Trois jours plus tard, après avoir obtenu à l’hôpital local un
certificat médical faisant état de blessures légères, elle a porté
plainte auprès des autorités judiciaires, déclenchant une enquête de la
police judiciaire de Tanger et de la brigade nationale de la police
judiciaire (BNPJ).
Mais le 8 juillet, avant la fin de l’enquête, Wafaa Charaf a été
arrêtée, placée en détention et inculpée d’avoir porté plainte pour des
faits qui n’ont pas eu lieu et de dénonciation calomnieuse, au titre des
articles 263, 264 et 445 du Code pénal.
Après avoir passé plus d’un mois en détention en attendant son procès,
elle a été déclarée coupable de toutes les charges retenues contre
elles. Un avocat de la défense a indiqué que le tribunal avait refusé
d’appeler des témoins clés et n’avait pas révélé l’existence d’un
enregistrement téléphonique qui a été déterminant pour la condamnation
de la jeune femme, ce qui soulève des craintes quant à l’équité du
procès puisque Wafaa Charaf n’a pas été en mesure de contester la
validité de cet élément de preuve. Elle est actuellement détenue à la
prison locale de Tanger.
Deuxième condamnation
La condamnation de Wafaa Charaf est intervenue à peine quelques semaines après celle d’un autre militant.

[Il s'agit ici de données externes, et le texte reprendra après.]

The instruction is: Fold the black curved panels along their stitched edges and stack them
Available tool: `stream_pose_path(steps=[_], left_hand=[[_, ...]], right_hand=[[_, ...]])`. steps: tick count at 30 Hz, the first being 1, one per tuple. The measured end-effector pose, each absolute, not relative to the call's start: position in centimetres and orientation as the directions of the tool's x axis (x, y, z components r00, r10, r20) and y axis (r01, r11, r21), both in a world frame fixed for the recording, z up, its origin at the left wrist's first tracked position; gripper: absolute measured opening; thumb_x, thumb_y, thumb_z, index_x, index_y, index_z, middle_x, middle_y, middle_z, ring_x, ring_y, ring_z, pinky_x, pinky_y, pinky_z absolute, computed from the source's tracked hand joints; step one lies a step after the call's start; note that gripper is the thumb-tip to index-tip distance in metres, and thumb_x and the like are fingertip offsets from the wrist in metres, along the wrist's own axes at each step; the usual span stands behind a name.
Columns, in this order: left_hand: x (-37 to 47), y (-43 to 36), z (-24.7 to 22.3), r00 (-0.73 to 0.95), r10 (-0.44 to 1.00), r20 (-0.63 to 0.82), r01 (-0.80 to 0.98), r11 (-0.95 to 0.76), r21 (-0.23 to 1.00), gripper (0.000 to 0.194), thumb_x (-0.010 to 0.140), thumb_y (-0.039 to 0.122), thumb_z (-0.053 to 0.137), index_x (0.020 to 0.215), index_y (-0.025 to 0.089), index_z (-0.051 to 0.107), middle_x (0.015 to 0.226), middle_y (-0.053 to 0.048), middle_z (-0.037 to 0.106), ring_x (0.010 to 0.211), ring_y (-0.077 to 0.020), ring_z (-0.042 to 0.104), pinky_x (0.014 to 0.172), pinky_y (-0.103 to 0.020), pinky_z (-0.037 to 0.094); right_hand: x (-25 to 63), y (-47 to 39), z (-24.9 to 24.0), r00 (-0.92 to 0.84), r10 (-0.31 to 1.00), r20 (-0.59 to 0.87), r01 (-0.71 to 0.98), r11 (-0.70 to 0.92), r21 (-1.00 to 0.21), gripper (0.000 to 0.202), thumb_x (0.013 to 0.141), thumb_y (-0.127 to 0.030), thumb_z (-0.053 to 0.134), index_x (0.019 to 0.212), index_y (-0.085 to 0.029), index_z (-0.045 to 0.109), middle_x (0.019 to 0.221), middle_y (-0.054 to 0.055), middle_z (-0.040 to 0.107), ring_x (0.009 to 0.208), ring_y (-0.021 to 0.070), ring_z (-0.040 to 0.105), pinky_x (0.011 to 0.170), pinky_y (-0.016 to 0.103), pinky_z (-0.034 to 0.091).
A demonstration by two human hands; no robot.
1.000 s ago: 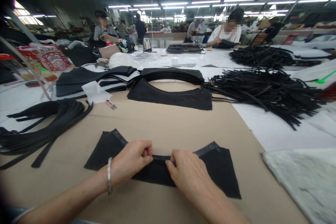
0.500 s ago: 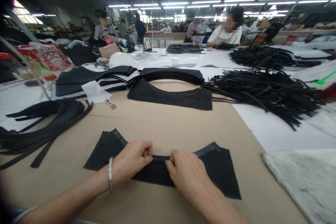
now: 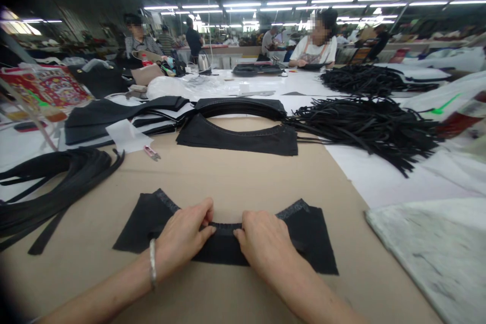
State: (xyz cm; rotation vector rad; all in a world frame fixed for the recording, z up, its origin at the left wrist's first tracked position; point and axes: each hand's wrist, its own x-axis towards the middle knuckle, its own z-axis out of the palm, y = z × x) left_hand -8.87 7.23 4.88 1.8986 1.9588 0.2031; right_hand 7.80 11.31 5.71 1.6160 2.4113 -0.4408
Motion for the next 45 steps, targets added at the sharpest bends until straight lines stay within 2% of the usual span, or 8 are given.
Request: stream_pose_path(steps=[4, 9, 13, 16, 20, 25, 35, 45], left_hand=[[-8.5, 6.3, 4.5, 0.143, 0.99, 0.024, 0.929, -0.142, 0.342, 0.017, 0.078, 0.005, 0.047, 0.085, 0.02, 0.053, 0.09, -0.001, 0.056, 0.088, -0.0195, 0.051, 0.077, -0.033, 0.037], [-8.1, 5.5, 2.4, 0.44, 0.888, 0.136, 0.807, -0.457, 0.374, 0.024, 0.09, 0.005, 0.04, 0.097, 0.021, 0.057, 0.096, -0.001, 0.06, 0.09, -0.0175, 0.052, 0.083, -0.032, 0.043], [-8.1, 5.0, 1.0, 0.562, 0.796, 0.224, 0.753, -0.605, 0.261, 0.025, 0.09, 0.008, 0.042, 0.11, 0.016, 0.056, 0.1, -0.005, 0.062, 0.091, -0.0191, 0.054, 0.084, -0.033, 0.048], [-8.1, 4.6, 0.7, 0.566, 0.782, 0.263, 0.758, -0.618, 0.208, 0.031, 0.087, 0.004, 0.04, 0.112, 0.013, 0.056, 0.098, -0.006, 0.062, 0.091, -0.0202, 0.054, 0.086, -0.034, 0.049], [-8.2, 4.3, 0.6, 0.561, 0.791, 0.244, 0.777, -0.605, 0.176, 0.046, 0.08, -0.002, 0.036, 0.121, 0.011, 0.053, 0.104, -0.009, 0.062, 0.096, -0.0218, 0.053, 0.088, -0.035, 0.049], [-7.7, 4.4, 0.7, 0.546, 0.827, 0.132, 0.818, -0.561, 0.128, 0.061, 0.078, -0.004, 0.035, 0.133, 0.019, 0.046, 0.105, -0.007, 0.06, 0.098, -0.0212, 0.051, 0.092, -0.037, 0.047], [-7.0, 4.6, 0.7, 0.542, 0.837, 0.074, 0.838, -0.545, 0.03, 0.072, 0.075, -0.005, 0.037, 0.14, 0.026, 0.038, 0.107, -0.006, 0.059, 0.098, -0.0212, 0.051, 0.091, -0.037, 0.047], [-6.9, 4.7, 0.5, 0.535, 0.843, 0.06, 0.844, -0.536, 0.0, 0.073, 0.072, -0.005, 0.038, 0.138, 0.028, 0.039, 0.112, -0.007, 0.059, 0.104, -0.0239, 0.053, 0.092, -0.041, 0.047]], right_hand=[[8.1, 11.5, 5.8, -0.393, 0.873, -0.29, 0.92, 0.368, -0.138, 0.019, 0.081, -0.039, 0.059, 0.081, -0.02, 0.062, 0.075, 0.007, 0.069, 0.073, 0.0258, 0.066, 0.054, 0.029, 0.033], [8.3, 11.3, 6.1, -0.388, 0.882, -0.269, 0.922, 0.367, -0.125, 0.024, 0.08, -0.04, 0.062, 0.091, -0.019, 0.06, 0.077, 0.008, 0.07, 0.075, 0.0262, 0.067, 0.054, 0.028, 0.035], [8.4, 11.1, 6.2, -0.39, 0.888, -0.245, 0.921, 0.371, -0.121, 0.027, 0.08, -0.04, 0.063, 0.094, -0.017, 0.06, 0.077, 0.009, 0.07, 0.076, 0.0264, 0.067, 0.055, 0.028, 0.037], [9.2, 11.5, 6.1, -0.386, 0.895, -0.224, 0.919, 0.353, -0.174, 0.03, 0.078, -0.046, 0.063, 0.089, -0.018, 0.061, 0.077, 0.007, 0.069, 0.076, 0.0248, 0.066, 0.056, 0.027, 0.036], [12.2, 12.8, 6.4, -0.412, 0.869, -0.274, 0.897, 0.335, -0.288, 0.029, 0.076, -0.051, 0.062, 0.077, -0.021, 0.062, 0.075, 0.003, 0.069, 0.074, 0.0216, 0.063, 0.056, 0.025, 0.033], [14.9, 14.1, 6.8, -0.479, 0.818, -0.319, 0.852, 0.345, -0.393, 0.019, 0.079, -0.039, 0.058, 0.074, -0.022, 0.063, 0.075, 0.0, 0.067, 0.071, 0.0156, 0.06, 0.057, 0.023, 0.032], [14.5, 14.0, 6.1, -0.452, 0.846, -0.283, 0.88, 0.373, -0.294, 0.015, 0.079, -0.035, 0.059, 0.074, -0.022, 0.065, 0.076, 0.003, 0.069, 0.078, 0.0213, 0.063, 0.063, 0.027, 0.032], [13.9, 13.7, 6.1, -0.419, 0.861, -0.287, 0.904, 0.366, -0.22, 0.015, 0.079, -0.033, 0.059, 0.074, -0.021, 0.065, 0.075, 0.006, 0.071, 0.08, 0.024, 0.065, 0.071, 0.031, 0.035]])
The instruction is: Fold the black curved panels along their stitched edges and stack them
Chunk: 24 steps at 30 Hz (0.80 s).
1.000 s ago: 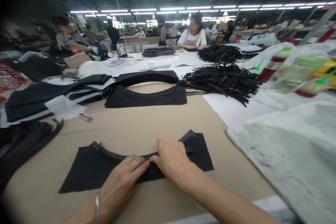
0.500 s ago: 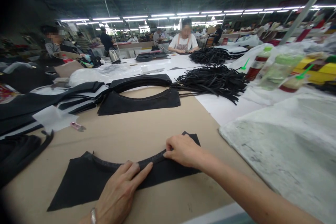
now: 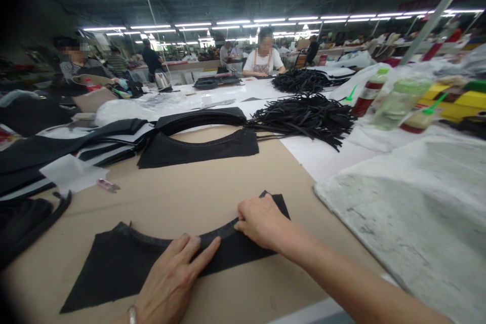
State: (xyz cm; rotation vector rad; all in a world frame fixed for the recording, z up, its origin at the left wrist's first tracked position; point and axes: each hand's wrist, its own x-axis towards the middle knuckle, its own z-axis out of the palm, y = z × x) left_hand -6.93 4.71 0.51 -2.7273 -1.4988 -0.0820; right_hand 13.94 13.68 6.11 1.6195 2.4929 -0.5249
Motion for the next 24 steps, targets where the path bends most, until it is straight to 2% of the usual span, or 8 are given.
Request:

Le 23 juillet 2014, Oussama Housne, 22 ans, lui aussi membre de l’AMDH à
Casablanca, a été condamné à trois ans de prison pour dénonciation
calomnieuse et parce qu’il aurait déposé une fausse plainte pour
torture. Il s’est vu intimer l’ordre de verser 100 000 dirhams de
dommages et intérêts à la police marocaine pour dénonciation
calomnieuse. Il est actuellement détenu à la prison locale d’Oukacha, à
Casablanca.
Oussama Housne avait affirmé avoir été enlevé et torturé par des
inconnus le 2 mai 2014, alors qu’il quittait une manifestation organisée
en solidarité avec des militants détenus. Selon ses déclarations, les
hommes l’auraient brûlé avec une barre de fer chauffée et l’auraient
violé avec leurs doigts.
Trois jours plus tard, des défenseurs des droits humains de la section
locale d’AMDH ont filmé le jeune homme en train de décrire les sévices
dont il dit avoir été victime et ils ont posté la vidéo sur YouTube, ce
qui a poussé les autorités à ouvrir une enquête dirigée par la BNPJ.
Le 1er juin, le procureur du roi a clos l’enquête et conclu qu’Oussama
Housne n’avait pas été torturé, avant d’annoncer son intention d’engager
des poursuites à l’encontre du jeune militant. Celui-ci a été arrêté le
jour même et inculpé de dénonciation calomnieuse et plainte pour un
crime qui n’a pas eu lieu, au titre des articles 264 et 445 du Code
pénal.
L’avocat d’Oussama Housne a déclaré à Amnesty International que le
tribunal n’avait pas appelé des témoins clés pour la défense durant le
procès, ce qui laisse craindre que le jeune homme ait été condamné à
l’issue d’une procédure inéquitable. Entre-temps, il a reçu l’ordre de
verser une forte somme à la police marocaine en guise de dommages et
intérêts, bien qu’il n’ait fait référence qu’à des inconnus dans la
vidéo publiée sur Youtube.
Le jeune homme est également un membre actif du Mouvement du 20 février,
qui réclame un meilleur respect des droits humains, la démocratisation,
la justice sociale et la fin de la corruption.
Les deux militants ont fait appel de leurs condamnations.
« Ces condamnations vont simplement renforcer la culture de l’impunité
au Maroc. La torture ne pourra être éradiquée que quand les victimes
pourront briser le silence en toute sécurité et quand les auteurs de
tels actes seront traduits en justice », a déclaré Saïd Boumedouha.